Consistent with several previous reports, our study found that maternal MRSA carrier status had little influence on maternal and neonatal adverse outcomes18, 19. Interestingly, however, maternal MRSA carrier status was found to be associated with SSTIs during the neonatal period. Although MRSA infections in preterm neonates are known to be associated with poor prognostic outcomes3, the clinical significance of MRSA infection in full-term neonates has not been well studied thus far. We revealed for the first time that the vertical transmission of MRSA was associated with an increased occurrence of SSTIs in full-term neonates.
              Given that MRSA is generally found in the epidermis, we think this is a plausible observation and consistent with other reports7, 20. MRSA was the causative bacterium in the neonates delivered by the three mothers who were MRSA carriers (Table 4).
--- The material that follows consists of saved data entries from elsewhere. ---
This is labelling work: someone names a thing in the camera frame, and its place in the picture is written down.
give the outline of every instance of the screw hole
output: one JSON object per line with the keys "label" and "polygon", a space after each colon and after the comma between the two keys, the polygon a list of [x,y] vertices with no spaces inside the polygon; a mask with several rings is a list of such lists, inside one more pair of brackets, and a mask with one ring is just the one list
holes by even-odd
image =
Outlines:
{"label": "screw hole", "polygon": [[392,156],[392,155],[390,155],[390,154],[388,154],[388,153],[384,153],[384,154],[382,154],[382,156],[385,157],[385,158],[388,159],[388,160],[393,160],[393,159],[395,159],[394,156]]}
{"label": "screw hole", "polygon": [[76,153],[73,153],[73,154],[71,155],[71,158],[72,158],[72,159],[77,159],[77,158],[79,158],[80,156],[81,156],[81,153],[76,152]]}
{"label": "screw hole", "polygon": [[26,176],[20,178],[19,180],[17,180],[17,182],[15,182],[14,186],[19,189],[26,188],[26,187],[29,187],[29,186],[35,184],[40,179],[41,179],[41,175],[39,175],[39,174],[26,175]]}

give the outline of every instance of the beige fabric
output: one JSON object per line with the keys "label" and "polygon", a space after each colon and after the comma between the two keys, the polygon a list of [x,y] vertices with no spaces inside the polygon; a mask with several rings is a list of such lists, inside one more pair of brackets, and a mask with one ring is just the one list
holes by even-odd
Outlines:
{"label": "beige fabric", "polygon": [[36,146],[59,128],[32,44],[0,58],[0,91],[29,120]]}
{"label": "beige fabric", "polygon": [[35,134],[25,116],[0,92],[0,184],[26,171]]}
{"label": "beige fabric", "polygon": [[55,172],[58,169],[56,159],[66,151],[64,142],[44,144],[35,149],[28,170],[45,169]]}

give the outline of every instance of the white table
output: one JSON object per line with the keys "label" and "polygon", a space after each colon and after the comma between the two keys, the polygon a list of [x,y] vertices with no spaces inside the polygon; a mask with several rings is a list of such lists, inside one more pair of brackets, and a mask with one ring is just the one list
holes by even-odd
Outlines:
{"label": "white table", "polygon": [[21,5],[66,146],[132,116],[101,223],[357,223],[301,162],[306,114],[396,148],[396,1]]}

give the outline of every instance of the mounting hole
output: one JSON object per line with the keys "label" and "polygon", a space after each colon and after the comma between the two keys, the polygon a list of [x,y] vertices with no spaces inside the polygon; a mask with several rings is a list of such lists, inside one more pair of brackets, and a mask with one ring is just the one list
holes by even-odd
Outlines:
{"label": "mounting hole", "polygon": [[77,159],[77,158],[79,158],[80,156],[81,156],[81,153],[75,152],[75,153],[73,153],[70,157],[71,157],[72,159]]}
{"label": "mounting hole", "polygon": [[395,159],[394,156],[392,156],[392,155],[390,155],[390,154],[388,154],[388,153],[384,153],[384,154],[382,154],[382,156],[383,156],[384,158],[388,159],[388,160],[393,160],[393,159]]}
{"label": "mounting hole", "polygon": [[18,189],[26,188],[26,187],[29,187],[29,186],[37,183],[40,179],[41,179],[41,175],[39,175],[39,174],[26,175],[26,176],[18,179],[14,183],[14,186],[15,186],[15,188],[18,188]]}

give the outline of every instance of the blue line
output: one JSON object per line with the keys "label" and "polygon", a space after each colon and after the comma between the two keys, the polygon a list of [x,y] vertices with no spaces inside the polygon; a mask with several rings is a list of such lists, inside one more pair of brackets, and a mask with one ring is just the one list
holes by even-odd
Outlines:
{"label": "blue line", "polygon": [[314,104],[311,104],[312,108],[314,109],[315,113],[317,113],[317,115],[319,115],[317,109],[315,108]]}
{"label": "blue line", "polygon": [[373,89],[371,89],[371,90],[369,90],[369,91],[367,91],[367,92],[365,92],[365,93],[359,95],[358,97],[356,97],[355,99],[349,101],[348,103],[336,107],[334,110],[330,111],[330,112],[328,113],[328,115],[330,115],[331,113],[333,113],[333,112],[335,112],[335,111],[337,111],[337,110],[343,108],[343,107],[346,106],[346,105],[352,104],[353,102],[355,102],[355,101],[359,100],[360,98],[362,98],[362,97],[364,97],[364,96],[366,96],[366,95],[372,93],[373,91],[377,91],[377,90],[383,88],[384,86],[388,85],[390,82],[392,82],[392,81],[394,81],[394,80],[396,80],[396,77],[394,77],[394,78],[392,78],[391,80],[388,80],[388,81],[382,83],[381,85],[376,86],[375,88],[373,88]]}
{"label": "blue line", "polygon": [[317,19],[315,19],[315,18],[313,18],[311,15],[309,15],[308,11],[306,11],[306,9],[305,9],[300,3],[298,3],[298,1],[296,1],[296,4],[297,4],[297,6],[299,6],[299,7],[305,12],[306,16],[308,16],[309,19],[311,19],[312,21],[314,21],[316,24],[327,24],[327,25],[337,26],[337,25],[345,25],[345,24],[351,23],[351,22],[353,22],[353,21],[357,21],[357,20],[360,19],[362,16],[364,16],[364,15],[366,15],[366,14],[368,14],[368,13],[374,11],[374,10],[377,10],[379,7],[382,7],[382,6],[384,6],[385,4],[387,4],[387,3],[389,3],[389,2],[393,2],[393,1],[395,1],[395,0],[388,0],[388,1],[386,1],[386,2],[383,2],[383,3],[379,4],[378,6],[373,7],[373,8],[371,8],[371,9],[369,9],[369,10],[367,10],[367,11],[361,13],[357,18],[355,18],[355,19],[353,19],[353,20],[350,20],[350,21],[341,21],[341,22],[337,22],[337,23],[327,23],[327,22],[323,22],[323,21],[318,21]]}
There was a tendency for MRSA infections to occur shortly after birth, sometimes on the day of birth. These three patients showed moderate to severe symptoms such as abscess. Moreover, one patient required incision and drainage of skin infections. On the other hand, all patients with SSTIs who were delivered by non-MRSA carriers showed relatively mild symptoms. When an SSTI with moderate to severe symptoms, such as abscess, occurs immediately after birth, we may consider MRSA the causative bacterium and assume that the mother is a MRSA carrier.
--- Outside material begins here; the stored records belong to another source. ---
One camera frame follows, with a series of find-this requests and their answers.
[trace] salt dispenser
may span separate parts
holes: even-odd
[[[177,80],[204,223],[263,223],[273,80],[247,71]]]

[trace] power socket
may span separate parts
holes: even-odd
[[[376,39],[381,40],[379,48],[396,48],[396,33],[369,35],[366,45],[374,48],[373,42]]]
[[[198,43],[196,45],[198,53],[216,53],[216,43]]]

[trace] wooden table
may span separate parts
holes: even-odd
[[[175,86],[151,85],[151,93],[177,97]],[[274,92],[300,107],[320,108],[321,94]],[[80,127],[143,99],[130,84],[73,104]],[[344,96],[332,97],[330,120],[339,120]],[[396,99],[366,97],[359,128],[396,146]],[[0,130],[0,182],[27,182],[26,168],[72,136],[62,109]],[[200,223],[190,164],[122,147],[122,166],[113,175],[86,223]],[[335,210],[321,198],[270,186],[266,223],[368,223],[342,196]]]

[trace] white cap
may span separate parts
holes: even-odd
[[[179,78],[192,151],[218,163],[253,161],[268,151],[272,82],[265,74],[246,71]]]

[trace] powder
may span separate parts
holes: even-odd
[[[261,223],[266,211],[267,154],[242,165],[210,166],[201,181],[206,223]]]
              There are some limitations in this study. As described above, the number of MRSA-positive cases was small. While the variables were selected based on our clinical hypotheses, our small sample size limited the power to conduct multivariable analyses. Thus, there is a possibility of type 2 error in several of the multivariable regression model analyses conducted in this study. Our small sample size  also limited the power to conduct multivariable analyses. Nevertheless, the data obtained from this prospective study, which involved nearly 1,000 pregnant women, are considered valuable even if the number of MRSA-positive participants was small. Another limitation of the study is that it was not blinded. However, all of the neonates were seen daily by neonatologists, regardless of the mother’s MRSA status. We think that the fact that this was not a blinded study does not pose a major problem.
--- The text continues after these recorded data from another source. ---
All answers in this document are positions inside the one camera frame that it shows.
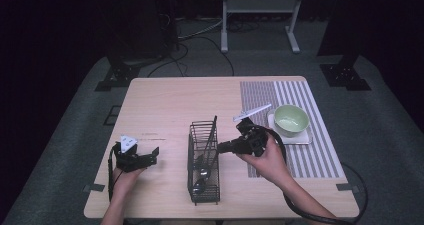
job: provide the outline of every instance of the white plate
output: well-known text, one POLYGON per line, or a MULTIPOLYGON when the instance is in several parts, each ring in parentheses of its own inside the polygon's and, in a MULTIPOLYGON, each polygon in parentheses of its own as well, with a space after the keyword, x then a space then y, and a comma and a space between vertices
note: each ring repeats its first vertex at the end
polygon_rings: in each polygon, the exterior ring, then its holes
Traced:
POLYGON ((274 112, 275 109, 271 109, 267 112, 268 127, 273 129, 275 132, 278 133, 278 135, 280 135, 284 145, 308 145, 312 143, 313 135, 310 126, 308 126, 305 130, 299 133, 296 137, 289 138, 282 135, 281 132, 279 132, 280 128, 276 127, 274 123, 274 112))

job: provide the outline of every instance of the human hand
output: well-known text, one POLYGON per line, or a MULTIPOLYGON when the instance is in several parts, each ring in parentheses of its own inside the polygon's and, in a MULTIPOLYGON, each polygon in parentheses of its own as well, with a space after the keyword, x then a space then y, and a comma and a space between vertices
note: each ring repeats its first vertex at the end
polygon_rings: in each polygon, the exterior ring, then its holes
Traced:
POLYGON ((262 156, 255 157, 250 154, 237 154, 243 161, 255 167, 256 171, 268 181, 278 183, 292 179, 291 174, 284 162, 281 148, 269 133, 266 148, 262 156))
POLYGON ((125 197, 131 192, 132 188, 134 187, 138 176, 144 170, 146 170, 146 168, 137 169, 132 172, 126 173, 119 168, 115 168, 115 170, 113 170, 113 181, 115 181, 115 184, 113 186, 112 199, 125 199, 125 197))

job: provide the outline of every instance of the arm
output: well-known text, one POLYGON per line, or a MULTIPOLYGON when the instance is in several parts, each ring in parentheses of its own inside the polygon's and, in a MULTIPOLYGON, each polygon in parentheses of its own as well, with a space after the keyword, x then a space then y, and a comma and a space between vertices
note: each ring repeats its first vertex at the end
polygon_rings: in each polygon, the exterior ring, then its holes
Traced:
POLYGON ((125 205, 138 176, 144 170, 145 168, 125 173, 121 169, 115 168, 113 177, 116 183, 113 187, 113 196, 103 217, 102 225, 122 225, 124 223, 125 205))
MULTIPOLYGON (((237 156, 254 166, 261 176, 279 187, 298 208, 310 214, 336 218, 293 179, 284 162, 281 149, 271 135, 268 134, 266 149, 261 157, 248 154, 238 154, 237 156)), ((307 221, 309 224, 322 224, 307 221)))

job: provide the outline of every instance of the utensil holder
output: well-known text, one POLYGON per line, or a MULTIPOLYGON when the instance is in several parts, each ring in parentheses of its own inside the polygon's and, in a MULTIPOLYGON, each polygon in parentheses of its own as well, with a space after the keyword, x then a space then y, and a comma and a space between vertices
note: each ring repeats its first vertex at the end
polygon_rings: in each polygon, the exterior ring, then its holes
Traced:
POLYGON ((217 144, 216 116, 214 121, 198 121, 190 125, 187 188, 195 205, 207 202, 218 204, 220 200, 217 144), (202 169, 210 169, 207 179, 201 176, 202 169), (204 185, 199 191, 197 188, 201 179, 204 185))

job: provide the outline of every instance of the wooden table
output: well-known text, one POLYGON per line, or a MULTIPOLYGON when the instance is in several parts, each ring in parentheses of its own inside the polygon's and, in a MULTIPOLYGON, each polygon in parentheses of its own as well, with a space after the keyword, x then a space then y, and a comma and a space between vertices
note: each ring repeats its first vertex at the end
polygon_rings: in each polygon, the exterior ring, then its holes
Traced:
MULTIPOLYGON (((139 140, 138 153, 160 147, 158 163, 143 172, 134 188, 126 216, 137 218, 289 218, 298 217, 286 205, 281 191, 264 178, 247 176, 247 164, 232 153, 219 157, 221 200, 195 206, 187 190, 187 146, 194 121, 212 121, 216 115, 218 142, 240 136, 232 118, 242 108, 242 81, 303 81, 303 77, 137 78, 131 82, 100 164, 95 184, 107 185, 107 159, 122 134, 139 140)), ((331 140, 327 142, 333 149, 331 140)), ((333 151, 338 167, 340 162, 333 151)), ((339 177, 295 178, 309 193, 339 217, 354 217, 359 209, 351 191, 338 191, 339 177)), ((84 214, 103 217, 109 205, 107 188, 91 191, 84 214)))
                           
Conclusion
              In conclusion, the current Prevalence-in-TAJIMAR study was the first to report that approximately 6% of healthy pregnant women had community-acquired MRSA colonization, and 1% had vaginal MRSA colonization. MRSA was highly transmitted to neonates by vertical transmission during delivery. In particular, when the mother had vaginal MRSA, vertical transmission occurred  in four out of nine cases (approximately 44%), which is a fairly high rate. MRSA transmission can cause SSTIs in full-term neonates. For mothers whose neonates are expected to enter the NICU, such as those with preterm birth, checking their MRSA colonization status should be useful. Additionally, if a neonate is to be admitted to the NICU suddenly and the mother is a MRSA carrier, the possibility of vertical MRSA transmission should be taken into account. At present, there is no concrete consensus regarding strategies for when MRSA is detected in the vaginal secretions of pregnant women. Our study shed light on the clinical significance of maternal MRSA colonization.